Alternatively, they could nurture and build a grassroots following on social media – well, at least on Tik-Tok, whose algorithm is more favorable to the entrepreneur than our very own Meta and Twitter platforms. But what is the cost of creating a social profile on a Chinese-owned company? We know the CCP has refined the social credit score model among their citizens. But would they go as far as sharing the said designer on Tik-Tok’s personal and commercial data to the Feds. After all, Blinken made the first U.S. state visit to China since the Nixon era. Of course, in the age of decadence, people don’t care about their personal data being tracked, bought, and sold. “I have nothing to hide.” This is the typical response from a card-carrying member of the age of “nothingness.” Yet if their creative license is revoked, they would claim it to be an egregious breach of their social compact with the government. (Social networks are business concerns of the government.)
Nonetheless, the creative fashion designer has some recourse to connect with other despairing people existing in this age. He can at least squeeze a few million dollars out of them with his Spring merch collection. But ultimately when the big boys from Paris, Madison Ave., and Hollywood come with the worst possible contractual offer, save for a huge signing bonus, they usually capitulate and “sell out.” In the age of opulence, selling out is akin to “I have to feed my family, nigga…don’t tell me about selling out.” They also have to look fresh. They may be empty and hollow inside after selling out but as long they have a foreign parked outside their Beverly Hills crib, a wife and myriad side chics, they’re relatively okay. That’s called deconstructionism and dissociation. Others call it existing rather than living.

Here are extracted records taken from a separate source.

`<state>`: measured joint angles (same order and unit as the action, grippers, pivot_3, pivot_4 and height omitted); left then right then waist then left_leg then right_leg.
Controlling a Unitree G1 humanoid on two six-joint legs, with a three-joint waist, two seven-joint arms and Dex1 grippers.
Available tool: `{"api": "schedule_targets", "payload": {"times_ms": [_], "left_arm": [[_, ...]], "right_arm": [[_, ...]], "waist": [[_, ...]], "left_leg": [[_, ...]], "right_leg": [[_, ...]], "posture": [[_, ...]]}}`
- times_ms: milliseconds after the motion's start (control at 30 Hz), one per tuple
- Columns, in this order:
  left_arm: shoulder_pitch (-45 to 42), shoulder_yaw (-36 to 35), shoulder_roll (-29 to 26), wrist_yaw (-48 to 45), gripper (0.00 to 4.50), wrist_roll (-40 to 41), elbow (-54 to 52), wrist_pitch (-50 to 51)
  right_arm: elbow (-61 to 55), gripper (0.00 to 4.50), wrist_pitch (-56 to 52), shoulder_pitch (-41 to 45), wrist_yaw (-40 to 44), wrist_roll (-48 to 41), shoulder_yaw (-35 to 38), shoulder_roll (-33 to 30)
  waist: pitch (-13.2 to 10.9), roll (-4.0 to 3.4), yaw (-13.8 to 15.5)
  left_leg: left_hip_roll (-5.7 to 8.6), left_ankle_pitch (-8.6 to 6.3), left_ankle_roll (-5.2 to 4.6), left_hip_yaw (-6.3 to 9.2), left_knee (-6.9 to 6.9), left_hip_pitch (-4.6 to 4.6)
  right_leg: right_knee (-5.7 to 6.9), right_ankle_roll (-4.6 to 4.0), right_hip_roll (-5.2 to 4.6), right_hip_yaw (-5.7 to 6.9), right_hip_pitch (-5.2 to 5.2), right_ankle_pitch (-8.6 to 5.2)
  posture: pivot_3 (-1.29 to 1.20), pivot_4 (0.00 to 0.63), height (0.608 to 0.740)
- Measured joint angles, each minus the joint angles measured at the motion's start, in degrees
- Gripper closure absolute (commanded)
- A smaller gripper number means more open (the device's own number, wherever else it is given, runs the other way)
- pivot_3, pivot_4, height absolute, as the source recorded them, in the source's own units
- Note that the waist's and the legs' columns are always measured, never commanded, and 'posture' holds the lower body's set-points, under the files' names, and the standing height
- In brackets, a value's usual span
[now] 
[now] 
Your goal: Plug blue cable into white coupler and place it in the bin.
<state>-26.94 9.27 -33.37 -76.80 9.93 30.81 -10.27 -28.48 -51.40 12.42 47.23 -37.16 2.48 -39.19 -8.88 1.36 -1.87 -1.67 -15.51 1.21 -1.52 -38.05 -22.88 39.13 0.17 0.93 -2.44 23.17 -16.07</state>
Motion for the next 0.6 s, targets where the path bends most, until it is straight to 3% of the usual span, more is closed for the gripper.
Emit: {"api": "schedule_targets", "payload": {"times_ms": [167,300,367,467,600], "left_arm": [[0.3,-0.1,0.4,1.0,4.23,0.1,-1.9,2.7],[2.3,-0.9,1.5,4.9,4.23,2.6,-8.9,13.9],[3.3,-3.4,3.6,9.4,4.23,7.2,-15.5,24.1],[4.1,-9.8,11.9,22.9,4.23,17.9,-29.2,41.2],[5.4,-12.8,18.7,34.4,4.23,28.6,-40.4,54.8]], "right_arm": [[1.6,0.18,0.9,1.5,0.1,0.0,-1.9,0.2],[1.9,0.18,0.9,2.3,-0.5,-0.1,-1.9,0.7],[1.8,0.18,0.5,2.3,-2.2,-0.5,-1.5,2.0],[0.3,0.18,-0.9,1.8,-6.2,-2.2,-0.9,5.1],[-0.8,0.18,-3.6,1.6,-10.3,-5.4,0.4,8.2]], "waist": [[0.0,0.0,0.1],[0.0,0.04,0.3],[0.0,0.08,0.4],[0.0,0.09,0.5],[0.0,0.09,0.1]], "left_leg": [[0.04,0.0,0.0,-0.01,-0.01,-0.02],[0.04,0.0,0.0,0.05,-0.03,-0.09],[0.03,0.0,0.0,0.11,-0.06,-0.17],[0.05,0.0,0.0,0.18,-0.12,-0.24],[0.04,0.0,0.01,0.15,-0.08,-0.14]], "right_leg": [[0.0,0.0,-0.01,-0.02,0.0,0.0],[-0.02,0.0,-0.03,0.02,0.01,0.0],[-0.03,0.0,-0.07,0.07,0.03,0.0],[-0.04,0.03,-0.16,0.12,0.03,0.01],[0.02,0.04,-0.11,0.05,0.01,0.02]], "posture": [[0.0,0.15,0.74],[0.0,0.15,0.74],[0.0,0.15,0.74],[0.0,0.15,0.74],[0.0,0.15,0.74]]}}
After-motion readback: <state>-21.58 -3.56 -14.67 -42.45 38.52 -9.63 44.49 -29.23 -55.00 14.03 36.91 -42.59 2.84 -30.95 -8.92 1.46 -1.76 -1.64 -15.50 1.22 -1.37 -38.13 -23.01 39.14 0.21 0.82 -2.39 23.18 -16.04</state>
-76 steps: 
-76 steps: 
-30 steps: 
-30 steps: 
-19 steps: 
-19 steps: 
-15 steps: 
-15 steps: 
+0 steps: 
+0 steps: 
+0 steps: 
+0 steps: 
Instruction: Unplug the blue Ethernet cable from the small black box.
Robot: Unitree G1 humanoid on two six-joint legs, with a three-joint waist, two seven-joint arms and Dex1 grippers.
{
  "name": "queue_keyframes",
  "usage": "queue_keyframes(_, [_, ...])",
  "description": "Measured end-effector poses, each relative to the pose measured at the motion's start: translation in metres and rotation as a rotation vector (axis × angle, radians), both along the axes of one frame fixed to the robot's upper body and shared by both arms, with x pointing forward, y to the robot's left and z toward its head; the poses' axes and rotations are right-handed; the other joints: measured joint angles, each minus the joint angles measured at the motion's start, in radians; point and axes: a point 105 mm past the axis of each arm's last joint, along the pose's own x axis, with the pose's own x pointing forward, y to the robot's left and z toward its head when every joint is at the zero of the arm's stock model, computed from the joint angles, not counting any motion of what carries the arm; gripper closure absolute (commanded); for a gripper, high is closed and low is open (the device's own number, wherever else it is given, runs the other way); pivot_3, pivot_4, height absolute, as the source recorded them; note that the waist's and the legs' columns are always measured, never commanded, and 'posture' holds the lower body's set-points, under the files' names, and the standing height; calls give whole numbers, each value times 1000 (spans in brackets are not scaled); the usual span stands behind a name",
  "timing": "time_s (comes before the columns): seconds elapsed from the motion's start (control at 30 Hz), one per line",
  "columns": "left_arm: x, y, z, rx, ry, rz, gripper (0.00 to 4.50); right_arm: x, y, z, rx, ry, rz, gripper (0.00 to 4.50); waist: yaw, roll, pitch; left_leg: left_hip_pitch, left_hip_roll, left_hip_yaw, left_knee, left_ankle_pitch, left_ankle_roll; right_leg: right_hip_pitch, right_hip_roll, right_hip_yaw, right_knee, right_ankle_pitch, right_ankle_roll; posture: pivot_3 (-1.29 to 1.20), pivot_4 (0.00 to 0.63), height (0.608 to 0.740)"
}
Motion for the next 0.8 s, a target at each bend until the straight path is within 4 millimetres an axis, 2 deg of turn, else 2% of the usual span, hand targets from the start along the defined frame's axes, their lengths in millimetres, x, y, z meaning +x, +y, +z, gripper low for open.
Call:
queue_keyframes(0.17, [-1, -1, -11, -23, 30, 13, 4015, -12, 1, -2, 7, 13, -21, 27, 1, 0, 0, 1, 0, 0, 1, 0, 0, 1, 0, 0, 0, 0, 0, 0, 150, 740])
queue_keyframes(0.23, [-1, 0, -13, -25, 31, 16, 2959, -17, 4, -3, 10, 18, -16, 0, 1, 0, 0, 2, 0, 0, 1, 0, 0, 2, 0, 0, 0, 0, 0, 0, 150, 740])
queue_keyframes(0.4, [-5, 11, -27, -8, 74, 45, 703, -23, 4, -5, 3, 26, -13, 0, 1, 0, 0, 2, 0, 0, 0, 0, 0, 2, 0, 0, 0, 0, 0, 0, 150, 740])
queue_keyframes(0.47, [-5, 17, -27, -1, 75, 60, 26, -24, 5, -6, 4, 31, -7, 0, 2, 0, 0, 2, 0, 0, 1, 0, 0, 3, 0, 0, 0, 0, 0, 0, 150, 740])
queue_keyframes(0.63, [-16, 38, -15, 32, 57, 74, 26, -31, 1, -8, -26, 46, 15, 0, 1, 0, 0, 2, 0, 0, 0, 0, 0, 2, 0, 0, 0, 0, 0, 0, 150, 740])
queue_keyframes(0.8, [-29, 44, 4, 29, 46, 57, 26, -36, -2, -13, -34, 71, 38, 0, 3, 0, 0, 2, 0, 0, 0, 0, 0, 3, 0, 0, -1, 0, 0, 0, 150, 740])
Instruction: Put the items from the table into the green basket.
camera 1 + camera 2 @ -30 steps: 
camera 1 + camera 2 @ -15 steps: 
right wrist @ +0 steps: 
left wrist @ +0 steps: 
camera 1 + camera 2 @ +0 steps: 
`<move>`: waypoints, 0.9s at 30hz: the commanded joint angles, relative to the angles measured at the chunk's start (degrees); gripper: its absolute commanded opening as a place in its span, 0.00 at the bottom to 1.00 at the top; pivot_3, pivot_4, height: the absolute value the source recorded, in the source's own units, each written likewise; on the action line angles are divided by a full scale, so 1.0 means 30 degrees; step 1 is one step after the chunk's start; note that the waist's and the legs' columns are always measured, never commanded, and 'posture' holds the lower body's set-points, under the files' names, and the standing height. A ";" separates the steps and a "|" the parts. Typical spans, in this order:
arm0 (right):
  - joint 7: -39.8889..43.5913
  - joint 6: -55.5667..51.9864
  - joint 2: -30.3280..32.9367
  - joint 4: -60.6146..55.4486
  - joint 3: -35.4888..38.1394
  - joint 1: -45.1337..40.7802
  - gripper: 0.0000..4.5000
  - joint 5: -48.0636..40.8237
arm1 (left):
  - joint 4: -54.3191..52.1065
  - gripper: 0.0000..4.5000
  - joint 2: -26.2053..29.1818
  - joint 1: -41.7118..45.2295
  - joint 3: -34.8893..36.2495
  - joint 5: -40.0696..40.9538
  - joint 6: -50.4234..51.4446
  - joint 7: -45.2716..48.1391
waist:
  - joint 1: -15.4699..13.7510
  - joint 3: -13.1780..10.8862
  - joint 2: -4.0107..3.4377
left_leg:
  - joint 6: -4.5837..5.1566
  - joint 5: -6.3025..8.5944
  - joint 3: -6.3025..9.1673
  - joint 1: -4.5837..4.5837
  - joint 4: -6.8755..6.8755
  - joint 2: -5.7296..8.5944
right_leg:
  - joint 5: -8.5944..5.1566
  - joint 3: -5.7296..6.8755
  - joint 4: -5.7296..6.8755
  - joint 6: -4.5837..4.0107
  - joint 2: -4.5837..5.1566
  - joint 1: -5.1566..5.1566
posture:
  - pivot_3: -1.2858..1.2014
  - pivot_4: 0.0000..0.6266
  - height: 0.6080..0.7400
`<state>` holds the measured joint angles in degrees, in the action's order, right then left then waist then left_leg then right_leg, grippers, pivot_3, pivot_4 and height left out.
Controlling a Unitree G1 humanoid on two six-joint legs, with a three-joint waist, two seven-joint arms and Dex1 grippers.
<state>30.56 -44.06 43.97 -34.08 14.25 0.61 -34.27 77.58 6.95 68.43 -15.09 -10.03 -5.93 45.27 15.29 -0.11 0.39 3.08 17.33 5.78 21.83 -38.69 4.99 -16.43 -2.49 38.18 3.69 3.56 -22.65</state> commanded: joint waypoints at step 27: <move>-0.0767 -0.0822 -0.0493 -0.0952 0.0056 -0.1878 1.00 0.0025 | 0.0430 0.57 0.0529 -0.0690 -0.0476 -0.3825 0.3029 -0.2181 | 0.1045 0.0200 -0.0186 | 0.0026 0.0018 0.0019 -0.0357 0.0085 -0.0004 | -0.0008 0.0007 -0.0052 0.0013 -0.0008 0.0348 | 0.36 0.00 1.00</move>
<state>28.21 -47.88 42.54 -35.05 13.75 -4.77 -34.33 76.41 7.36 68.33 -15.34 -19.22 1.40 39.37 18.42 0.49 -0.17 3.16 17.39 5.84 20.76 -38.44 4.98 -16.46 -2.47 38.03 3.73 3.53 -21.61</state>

So, when Virgil Abloh stated that the fashion industry was in a post post-modern era, I think he meant it was dying a slow, writhing death that needed people like him to keep it alive. This is not dissimilar to what Nas meant when he said, “Hip-hop is so f**king dead.” He was stoking the fires for the next generation to take over. But they didn’t. As I write this missive, Nas has released a new work titled Magic 2, which congeals his place as one of the greats. However, his continued success also inadvertently shuts the door for the next young artist to enter the arena because the monetary and personal cost he paid in 1994 is much more affordable than it is in 2024. Abloh similarly made it difficult for young acolytes to come up the ranks, but he openly shared the model to do so in hopes that one day he would be dethroned as the fashion icon of the post post-modern era. Now he lays quiet in the grave – his life cut shot by a specious cancer diagnosis in 2021 – yet his appeal still goes out for someone to exceed his greatness. And by someone it doesn’t mean acclaimed music producer Pharrell Williams, who was placed in the role Abloh held as the first Black creative director for menswear at Louis Vuitton. Pharrell may have poignant insights in fashion, but doubtful Abloh meant for him to be the voice of en vogue fashion designers. Abloh often referenced Nom de Guerre, for example.
In the final throes of the age of opulence and decadence, keeping appearances and outright deception is key to keeping the prey in a trance right until the flytrap closes. This is the last feature in the age of nothingness that Abloh witnessed and was trying to expose before his untimely death. Thanks, Virgil. I see it now. Welcome to the post post-modern era, good luck, and God bless.